Fawvor v. Texaco, Inc.

387 F. Supp. 626, 20 Fed. R. Serv. 2d 320, 3 OSHC (BNA) 1095, 1975 U.S. Dist. LEXIS 13996
CourtDistrict Court, E.D. Texas
DecidedFebruary 5, 1975
DocketB-73-CA-254
StatusPublished
Cited by13 cases

This text of 387 F. Supp. 626 (Fawvor v. Texaco, Inc.) is published on Counsel Stack Legal Research, covering District Court, E.D. Texas primary law. Counsel Stack provides free access to over 12 million legal documents including statutes, case law, regulations, and constitutions.

Bluebook
Fawvor v. Texaco, Inc., 387 F. Supp. 626, 20 Fed. R. Serv. 2d 320, 3 OSHC (BNA) 1095, 1975 U.S. Dist. LEXIS 13996 (E.D. Tex. 1975).

Opinion

ORDER

STEGER, District Judge.

The Court has before it a motion to dismiss for lack of subject matter jurisdiction, and a motion to strike plaintiff’s claims based on violations of the regulations promulgated under the Occupational Safety and Health Act, 29 U.S.C.A. § 651 et seq., filed by B & B Insulation.

By way of background, this is a suit seeking damages for personal injuries the plaintiff allegedly received while working for an independent contractor, Foster Wheeler, on the premises of the defendant Texaco. The plaintiff first brought suit against Texaco, alleging negligence with diversity of citizenship as the basis for jurisdiction. Although the plaintiff failed to include any allegation as to Texaco’s principal place of business in his complaint, the Court is satisfied from a review of the record that diversity jurisdiction does exist between Curtis Fawvor, a Texas citizen, and Texaco, a foreign corporation.

Thereafter, Texaco filed third-party complaints against the plaintiff’s employer, Foster Wheeler, and B & B Insulation, another independent contractor, seeking indemnity on the basis of contract in the former, and common law in the latter complaint. After these parties were brought into the case, the plaintiff filed an amended complaint naming Texaco and B & B as defendants. In his amended complaint, the plaintiff alleges that Texaco is ineorpo *628 rated in Delaware and has a permit to do business in Jefferson County, Texas, and the defendant, B & B, is a private corporation also permitted to do business in Texas. The amount in controversy is claimed to exceed $10,000.00.
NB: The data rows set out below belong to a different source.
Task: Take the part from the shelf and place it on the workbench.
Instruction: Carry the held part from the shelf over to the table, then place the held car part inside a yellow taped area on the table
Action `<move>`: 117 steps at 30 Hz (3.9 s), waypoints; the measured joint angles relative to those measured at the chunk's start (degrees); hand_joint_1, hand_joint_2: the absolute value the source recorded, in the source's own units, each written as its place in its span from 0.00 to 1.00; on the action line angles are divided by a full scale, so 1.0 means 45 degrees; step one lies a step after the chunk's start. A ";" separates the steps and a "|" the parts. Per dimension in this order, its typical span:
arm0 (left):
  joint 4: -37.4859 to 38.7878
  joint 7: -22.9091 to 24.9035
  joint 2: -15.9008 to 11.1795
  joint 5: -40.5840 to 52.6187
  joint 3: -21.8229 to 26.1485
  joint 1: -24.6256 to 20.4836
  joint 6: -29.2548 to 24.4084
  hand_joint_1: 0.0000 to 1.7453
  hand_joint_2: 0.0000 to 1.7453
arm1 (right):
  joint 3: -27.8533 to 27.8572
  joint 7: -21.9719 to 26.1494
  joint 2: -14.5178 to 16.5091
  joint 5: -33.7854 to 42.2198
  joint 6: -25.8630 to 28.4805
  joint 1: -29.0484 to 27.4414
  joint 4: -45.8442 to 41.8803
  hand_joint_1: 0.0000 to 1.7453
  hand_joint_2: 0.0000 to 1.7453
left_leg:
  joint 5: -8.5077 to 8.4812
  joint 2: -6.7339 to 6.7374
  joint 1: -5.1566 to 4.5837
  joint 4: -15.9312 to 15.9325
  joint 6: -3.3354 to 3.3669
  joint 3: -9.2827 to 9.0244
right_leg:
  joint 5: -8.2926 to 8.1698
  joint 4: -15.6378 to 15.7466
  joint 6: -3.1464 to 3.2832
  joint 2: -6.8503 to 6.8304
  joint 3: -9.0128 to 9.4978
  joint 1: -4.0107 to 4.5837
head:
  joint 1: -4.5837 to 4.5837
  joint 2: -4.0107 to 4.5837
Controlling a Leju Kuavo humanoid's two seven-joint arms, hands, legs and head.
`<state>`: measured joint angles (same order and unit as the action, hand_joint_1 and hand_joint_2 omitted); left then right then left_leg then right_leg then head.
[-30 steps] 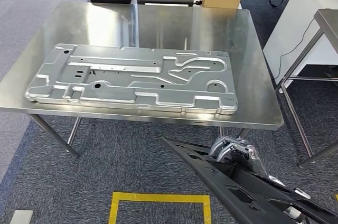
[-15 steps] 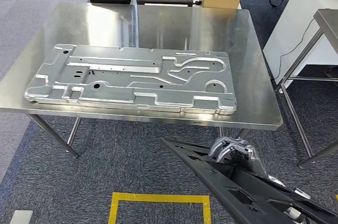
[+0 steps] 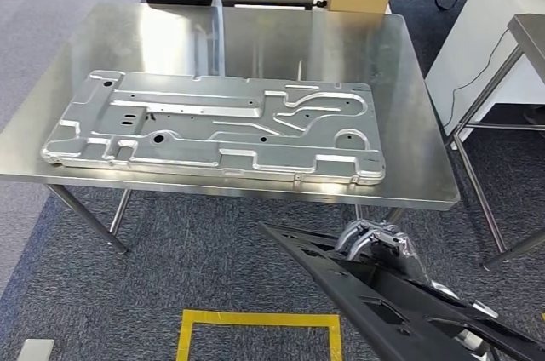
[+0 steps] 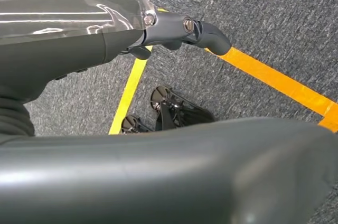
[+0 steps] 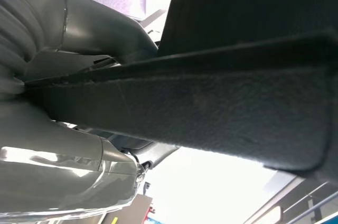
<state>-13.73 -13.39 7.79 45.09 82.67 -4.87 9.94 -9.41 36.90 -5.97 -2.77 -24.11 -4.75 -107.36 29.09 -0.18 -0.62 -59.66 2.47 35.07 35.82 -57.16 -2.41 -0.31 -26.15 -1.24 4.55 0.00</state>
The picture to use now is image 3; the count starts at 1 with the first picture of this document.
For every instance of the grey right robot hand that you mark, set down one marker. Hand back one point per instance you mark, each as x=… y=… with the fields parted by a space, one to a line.
x=404 y=251

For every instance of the black plastic panel with cutouts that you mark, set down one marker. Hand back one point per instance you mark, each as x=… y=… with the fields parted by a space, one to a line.
x=361 y=307

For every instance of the stainless steel workbench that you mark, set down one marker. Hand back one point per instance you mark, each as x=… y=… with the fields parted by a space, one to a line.
x=530 y=31
x=383 y=121

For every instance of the yellow floor tape square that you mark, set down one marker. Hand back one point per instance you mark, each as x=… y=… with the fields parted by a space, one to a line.
x=255 y=319

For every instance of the white cabinet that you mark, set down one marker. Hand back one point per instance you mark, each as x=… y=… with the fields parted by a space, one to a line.
x=477 y=37

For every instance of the large stamped metal panel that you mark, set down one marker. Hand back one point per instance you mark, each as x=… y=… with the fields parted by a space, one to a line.
x=192 y=150

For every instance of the plain metal floor plate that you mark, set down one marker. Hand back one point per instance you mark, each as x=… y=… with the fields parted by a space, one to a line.
x=36 y=350

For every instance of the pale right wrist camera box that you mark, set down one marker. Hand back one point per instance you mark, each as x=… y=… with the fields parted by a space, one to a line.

It appears to the Court that the plaintiff is asserting jurisdiction on the basis of diversity of citizenship and ancillary jurisdiction in the first instance and federal question jurisdiction in the second instance. Federal question jurisdiction is predicated on the plaintiff’s claim that the Occupational Health and Safety Act of 1970 (hereinafter referred to as “OSHA”) creates a private cause of action for violations of the Act and the regulations promulgated thereunder.

At the outset, the Court notes that the diversity jurisdiction allegations are defectively pleaded in the plaintiff’s amended complaint. The complaint lacks allegations as to the principal place of business of both Texaco and B & B Insulation and also as to the place of incorporation of B & B. See Wright, Law of Federal Courts § 69 (2d ed. 1970). However, defective pleading can be cured by looking to the whole record, and upon so doing the Court finds that there is diversity of citizenship between the plaintiff and Texaco, but not between the plaintiff and B & B because that defendant was incorporated in Texas. See generally 2A Moore’s Federal Practice para. 8.10 (2d ed. 1974).

The Court will now turn to a discussion of the motions filed by B & B Insulation, Inc. In these motions, B & B contends that the suit should be dismissed for lack of subject matter jurisdiction because complete diversity does not exist between the plaintiff, a Texas citizen, and the defendants for the reason that B & B is also a Texas resident. Further B & B claims that OSHA does not create a private cause of action and therefore, there is no federal question jurisdiction present.

Diversity of Citizenship

Rule 14 of the Federal Rules of Civil Procedure allows the plaintiff to assert claims against a third-party defendant that arise out of the original transaction or occurrence. However, the great weight of authority is to the effect that he must have independent jurisdictional grounds to assert such claims. See 3 Moore’s Federal Practice para. 14.27 [1] (2d ed. 1974). In denying ancillary jurisdiction, most of these Courts followed the lead of Professor Moore in the first edition of his treatise. However, in light of the decision of the Supreme Court in United Mine Workers v. Gibbs, 383 U.S. 715, 86 S.Ct. 1130, 16 L.Ed.2d 218 (1966), Professor Moore urges a re-examination of the strict Strawbridge v. Curtis rule:

“At the outset, the question must be redefined. It should not be a question of pure law posing the choice ‘either there is ancillary jurisdiction and the court must take it, or there is no ancillary jurisdiction, and the court cannot take it.’ Instead, since there is jurisdictional power to hear the whole case, the question is one of trial court discretion whether to exercise that jurisdiction, considering all the factors of economy and convenience in the context of federalism.” 3 Moore’s Federal Practice, supra at 14-570.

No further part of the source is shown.